__Instructions for the task__.
Scan the data below. Pull out each line where "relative" occurs.

====

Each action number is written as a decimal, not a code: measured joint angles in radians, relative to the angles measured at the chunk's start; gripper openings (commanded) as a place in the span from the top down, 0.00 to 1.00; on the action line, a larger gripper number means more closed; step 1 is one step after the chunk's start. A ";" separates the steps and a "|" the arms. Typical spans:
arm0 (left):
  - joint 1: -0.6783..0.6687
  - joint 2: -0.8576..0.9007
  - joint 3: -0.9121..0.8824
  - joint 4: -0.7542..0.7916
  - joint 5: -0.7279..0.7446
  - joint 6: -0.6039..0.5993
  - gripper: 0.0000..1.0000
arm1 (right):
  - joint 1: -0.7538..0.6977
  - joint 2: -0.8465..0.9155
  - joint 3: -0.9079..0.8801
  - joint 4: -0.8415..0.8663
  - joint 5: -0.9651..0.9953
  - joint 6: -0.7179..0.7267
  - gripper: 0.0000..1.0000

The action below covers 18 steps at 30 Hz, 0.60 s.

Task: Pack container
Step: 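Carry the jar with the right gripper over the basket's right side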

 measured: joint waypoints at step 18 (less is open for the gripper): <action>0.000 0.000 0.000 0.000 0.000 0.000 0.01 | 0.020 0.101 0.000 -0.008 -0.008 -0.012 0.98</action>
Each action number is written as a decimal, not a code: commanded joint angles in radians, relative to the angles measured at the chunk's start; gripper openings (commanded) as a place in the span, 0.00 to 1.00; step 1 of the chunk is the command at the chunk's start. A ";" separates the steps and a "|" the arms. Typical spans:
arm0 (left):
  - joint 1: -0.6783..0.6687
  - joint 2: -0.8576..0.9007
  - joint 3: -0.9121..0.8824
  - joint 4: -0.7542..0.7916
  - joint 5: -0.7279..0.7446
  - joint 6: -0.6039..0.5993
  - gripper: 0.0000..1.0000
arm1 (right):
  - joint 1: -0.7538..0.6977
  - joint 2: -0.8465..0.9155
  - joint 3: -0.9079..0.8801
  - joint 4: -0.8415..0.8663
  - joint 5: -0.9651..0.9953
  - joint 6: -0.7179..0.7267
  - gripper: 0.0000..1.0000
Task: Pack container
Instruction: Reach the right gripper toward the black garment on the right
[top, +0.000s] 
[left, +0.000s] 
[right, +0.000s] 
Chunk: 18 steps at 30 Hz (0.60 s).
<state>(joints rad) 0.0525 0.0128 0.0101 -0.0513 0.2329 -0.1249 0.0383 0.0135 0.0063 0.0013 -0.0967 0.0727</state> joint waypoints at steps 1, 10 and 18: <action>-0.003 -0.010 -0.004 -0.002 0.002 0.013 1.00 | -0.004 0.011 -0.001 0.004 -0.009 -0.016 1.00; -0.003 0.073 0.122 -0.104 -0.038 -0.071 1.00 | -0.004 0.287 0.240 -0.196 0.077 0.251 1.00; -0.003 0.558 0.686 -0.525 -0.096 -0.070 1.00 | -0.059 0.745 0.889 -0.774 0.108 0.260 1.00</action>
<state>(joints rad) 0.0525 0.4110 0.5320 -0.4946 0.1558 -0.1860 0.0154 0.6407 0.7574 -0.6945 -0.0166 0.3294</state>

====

__Written solution__.
Each action number is written as a decimal, not a code: measured joint angles in radians, relative to the angles measured at the chunk's start; gripper openings (commanded) as a place in the span from the top down, 0.00 to 1.00; on the action line, a larger gripper number means more closed; step 1 is one step after the chunk's start. A ";" separates the steps and a "|" the arms. Typical spans:
Each action number is written as a decimal, not a code: commanded joint angles in radians, relative to the angles measured at the chunk's start; gripper openings (commanded) as a place in the span, 0.00 to 1.00; step 1 of the chunk is the command at the chunk's start. A ";" separates the steps and a "|" the arms. Typical spans:

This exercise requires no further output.